My nephews say that my display of opinions and comments resembles old TV clips from the old Ed Sullivan Show of the acts of acrobats from China balancing dinnerware on sticks.
I am not clear whether this is pro-me or contra-me. I had not the heart to ask for clarification, fearing some further analogies, perhaps to Floyd the Barber this time.
I was reading The Nation again, this time:
http://www.thenation.com/doc/20060828/buchanan
which is an article entitled Locked and Loaded
written by Susy Buchanan and David Holthouse
It deals with a Mr. Simcox who apparently was the guiding force behind the founding of the Minutemen, a quasi-vigilante group who patrolled the borders in the absence of government patrols.
The article ends:
Yet these days, what really fires up Simcox is something other than nativist paranoia. Delivering his spiel at Wild Bill's on that Saturday night in June, Simcox looked and sounded almost bored by his own message--until he started extemporizing about Arizona Senator John McCain, that is, and how McCain's immigration reform plan amounts to a "shamnesty." "We need to keep that man away from the White House!" Simcox boomed. The Georgia Republicans cheered and hooted. And when Simcox got carried away enough to declare, "I may just run for his seat in the Senate," their adulation became a roar.The points of interest for me are:
1) paramilitary groups take over when and where governments cannot function. This may be totally unbelievable for present day US of A, the most powerful country in history, yet there it is. Parallel: Germany post World War I.
2)even though our President refers constantly to Islamo-fascism, it is not clear to me what that concept means. I gather he means to point a finger at Bin Laden and say something like " He and his ilk !" but that does not seem to be what is being said. "Fascism" appears to be a term meaning "Really, really, really bad guy." and could be applied to Hitler and Saddam Hussein.
However, then we would have to apply it to General Franco also, and there would be a difference of opinion on that score. Fascism, whatever it is, requires the ARMY for external violence, the RICH and LARGE BUSINESS CLASS for economic activity, and ORGANIZATION for internal violence.

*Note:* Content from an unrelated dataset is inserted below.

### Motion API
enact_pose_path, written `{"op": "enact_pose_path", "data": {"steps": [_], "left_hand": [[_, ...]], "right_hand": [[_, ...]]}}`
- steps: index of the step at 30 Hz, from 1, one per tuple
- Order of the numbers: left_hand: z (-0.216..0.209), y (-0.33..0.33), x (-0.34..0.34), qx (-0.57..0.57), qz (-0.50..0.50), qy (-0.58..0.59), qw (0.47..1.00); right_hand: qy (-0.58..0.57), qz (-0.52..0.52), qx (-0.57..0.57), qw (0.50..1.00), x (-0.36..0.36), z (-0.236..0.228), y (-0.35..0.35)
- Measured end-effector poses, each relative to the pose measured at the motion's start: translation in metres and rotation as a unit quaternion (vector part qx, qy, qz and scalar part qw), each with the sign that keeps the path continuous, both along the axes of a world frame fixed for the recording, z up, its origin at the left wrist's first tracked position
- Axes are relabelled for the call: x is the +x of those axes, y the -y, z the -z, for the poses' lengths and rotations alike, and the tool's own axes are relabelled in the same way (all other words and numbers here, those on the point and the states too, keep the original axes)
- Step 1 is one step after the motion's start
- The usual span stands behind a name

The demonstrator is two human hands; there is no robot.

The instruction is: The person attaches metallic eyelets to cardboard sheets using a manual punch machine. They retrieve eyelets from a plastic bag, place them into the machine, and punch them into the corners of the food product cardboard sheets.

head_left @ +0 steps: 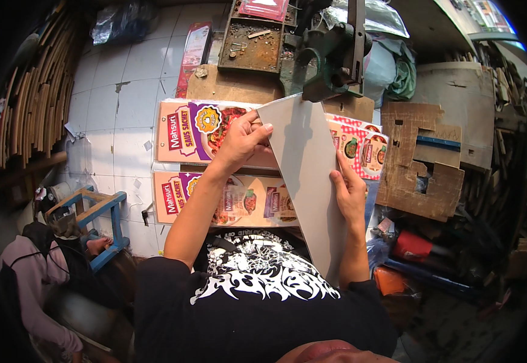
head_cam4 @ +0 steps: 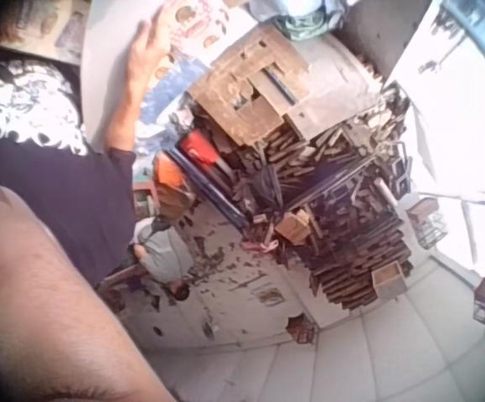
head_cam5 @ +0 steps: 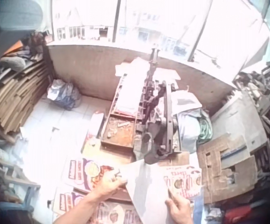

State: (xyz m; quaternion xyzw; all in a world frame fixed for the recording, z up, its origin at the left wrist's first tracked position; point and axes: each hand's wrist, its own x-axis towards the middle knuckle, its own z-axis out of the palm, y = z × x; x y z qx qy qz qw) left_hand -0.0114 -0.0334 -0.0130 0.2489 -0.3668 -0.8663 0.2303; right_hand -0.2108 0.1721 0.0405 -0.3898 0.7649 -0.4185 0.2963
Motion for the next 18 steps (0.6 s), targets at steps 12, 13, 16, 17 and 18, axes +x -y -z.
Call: {"op": "enact_pose_path", "data": {"steps": [12,13,16,17,18], "left_hand": [[0.0009,0.0,0.0007,0.0,0.005,-0.001,1.0],[-0.001,-0.0004,0.0004,0.001,0.004,-0.001,1.0],[-0.0055,-0.0013,-0.0006,-0.001,-0.005,0.009,1.0],[-0.0047,-0.0014,-0.0011,-0.007,-0.004,0.001,1.0],[-0.0042,-0.0013,-0.0013,-0.012,-0.003,-0.007,1.0]], "right_hand": [[-0.023,-0.01,0.009,1.0,-0.0006,-0.0009,-0.0002],[-0.011,-0.007,0.015,1.0,-0.0001,-0.0021,-0.0001],[-0.007,-0.006,0.018,1.0,-0.0003,-0.0003,-0.0014],[-0.015,-0.007,0.015,1.0,-0.0005,0.0004,-0.0016],[-0.015,-0.007,0.015,1.0,-0.0002,-0.0002,-0.001]]}}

The Internal Violence group will bully and beat up internal dissent. This is a job the Army has no taste for, nor do the politicians wish the Army ( possibly with its own ideas) operating within national borders. Parallel: the Sturmabteilung in Germany.
3) The populace must be compliant. They do not have to be insane. They merely have to be operating at the usual insanity level most of us operate at.
4) Fascism requires a propaganda of fear and violence to justify the workings of the group performing the internal violence.
Now this we already have. The histrionics of various right-wing ideo-poltroons seems to be a reality show entitled "Who Wants to be Julius Streicher?" We have mentioned the phenomenon of Coulter and outrageous comments that seem to incite to violent acts, specializing in the language of violence and discord, catering to the fears of her auditors, relishing the dismay in the faces of the damned as she pricks them with her sulfurous trident. Perhaps she wishes to be a theoretician; the Alfred Rosenberg of the neo-cons.
Note that in the New York Times diatribes, there was a comparison to the other Rosenbergs. I always had trouble with Jewish names beginning with the letter "R". For all I can recall, Arnold Rothstein lost the plans for the atomic bomb to Uncle Joe Stalin in a poker game. Parallel: Alfred Rosenberg, Uncle Joe Goebbels All interesting developments.
I do not mean to imply that Mr. Simcox has any such intentions. I would firmly expect that his organization - if it were to form the nexus of a Sturmabteilung - would be stripped from his control and he would disappear in a "Night of the Long Knives".